◆ What you should do
Every line of the material below that contains the string "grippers" must appear in the answer.

◆ Dataset extract
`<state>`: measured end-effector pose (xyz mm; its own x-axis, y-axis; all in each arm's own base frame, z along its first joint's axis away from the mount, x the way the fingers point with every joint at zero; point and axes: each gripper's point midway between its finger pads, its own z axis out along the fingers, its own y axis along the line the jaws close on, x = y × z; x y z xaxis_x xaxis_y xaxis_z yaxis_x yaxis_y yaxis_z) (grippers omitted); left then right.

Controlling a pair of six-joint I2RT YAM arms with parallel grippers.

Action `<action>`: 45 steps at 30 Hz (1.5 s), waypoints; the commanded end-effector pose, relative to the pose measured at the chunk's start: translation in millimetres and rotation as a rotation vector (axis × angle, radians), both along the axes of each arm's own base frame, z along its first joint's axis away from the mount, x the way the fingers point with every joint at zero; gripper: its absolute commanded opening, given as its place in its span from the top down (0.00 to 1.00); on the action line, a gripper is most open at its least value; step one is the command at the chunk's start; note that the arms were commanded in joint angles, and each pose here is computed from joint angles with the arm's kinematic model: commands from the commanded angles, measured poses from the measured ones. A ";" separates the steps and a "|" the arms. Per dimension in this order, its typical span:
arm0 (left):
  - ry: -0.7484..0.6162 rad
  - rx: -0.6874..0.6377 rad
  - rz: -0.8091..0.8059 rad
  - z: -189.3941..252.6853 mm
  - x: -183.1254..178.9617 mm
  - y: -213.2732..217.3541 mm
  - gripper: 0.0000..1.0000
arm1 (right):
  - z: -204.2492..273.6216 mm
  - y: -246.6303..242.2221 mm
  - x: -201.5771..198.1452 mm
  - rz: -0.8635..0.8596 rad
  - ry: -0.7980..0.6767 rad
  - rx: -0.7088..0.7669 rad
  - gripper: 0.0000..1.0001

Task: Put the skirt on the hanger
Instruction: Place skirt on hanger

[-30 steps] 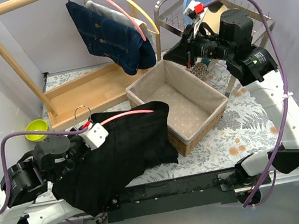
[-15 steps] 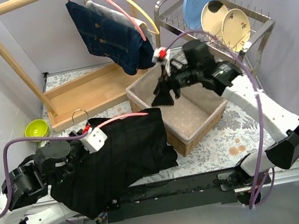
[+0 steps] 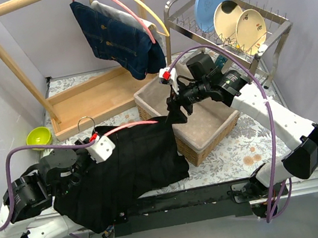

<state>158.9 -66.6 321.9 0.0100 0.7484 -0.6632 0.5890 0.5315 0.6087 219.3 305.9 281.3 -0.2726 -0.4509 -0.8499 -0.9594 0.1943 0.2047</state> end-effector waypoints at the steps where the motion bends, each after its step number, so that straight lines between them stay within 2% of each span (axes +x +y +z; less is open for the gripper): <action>1: -0.039 -0.044 0.016 14.1 2.7 0.9 1.00 | 11.3 -0.7 -6.6 0.052 -0.034 0.020 0.34; 2: -0.039 -0.045 0.016 14.6 2.7 1.0 1.00 | 10.5 0.1 -9.5 0.068 -0.021 0.023 0.37; 5: -0.041 -0.049 0.018 15.4 2.5 1.5 1.00 | 13.5 1.3 -14.7 0.100 -0.012 0.033 0.61; 6: -0.041 -0.046 0.017 14.9 2.6 1.5 1.00 | 13.2 1.3 -17.3 0.111 -0.002 0.035 0.78; 8: -0.039 -0.045 0.016 13.2 2.4 1.4 1.00 | 20.3 2.0 -24.3 0.145 -0.002 0.061 0.95; 9: -0.039 -0.048 0.018 13.2 2.7 1.2 1.00 | 23.1 1.9 -26.3 0.153 -0.005 0.069 0.99; 12: -0.026 -0.055 0.006 10.5 0.7 -1.2 1.00 | 42.9 -1.1 -25.2 0.144 -0.073 0.104 0.99; 17: 0.011 -0.035 -0.017 0.1 -1.4 -6.8 1.00 | 97.4 -22.4 2.8 0.024 -0.274 0.164 0.99; 19: 0.010 -0.032 -0.015 -0.2 -1.1 -6.4 1.00 | 106.1 -28.0 8.0 0.004 -0.303 0.175 0.99; 25: 0.018 0.006 -0.015 -6.5 2.5 -9.9 1.00 | 110.2 -20.0 -1.2 0.059 -0.278 0.216 0.99; 34: 0.011 0.030 -0.033 -0.9 9.6 -21.9 1.00 | 154.4 -2.1 -3.5 0.123 -0.342 0.287 0.99; 45: -0.004 -0.012 -0.084 14.3 14.7 -43.5 1.00 | 132.4 30.9 -22.0 0.238 -0.341 0.234 0.99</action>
<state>176.6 -81.5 336.5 -0.0110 0.7231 -0.6907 0.5356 0.5875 0.6065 205.2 320.3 391.6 -0.0033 -0.3143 -0.9493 -0.9999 0.0139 -0.0011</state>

◆ Exercise result
`<state>`: measured end-effector pose (xyz mm; its own x-axis, y-axis; all in each arm's own base frame, z along its first joint's axis away from the mount, x the way the fingers point with every joint at zero; point and axes: each gripper's point midway between its finger pads, its own z axis out along the fingers, its own y axis along the line the jaws close on, x = y × z; x y z xaxis_x xaxis_y xaxis_z yaxis_x yaxis_y yaxis_z) (grippers omitted); left then right.
Controlling a pair of six-joint I2RT YAM arms with parallel grippers.

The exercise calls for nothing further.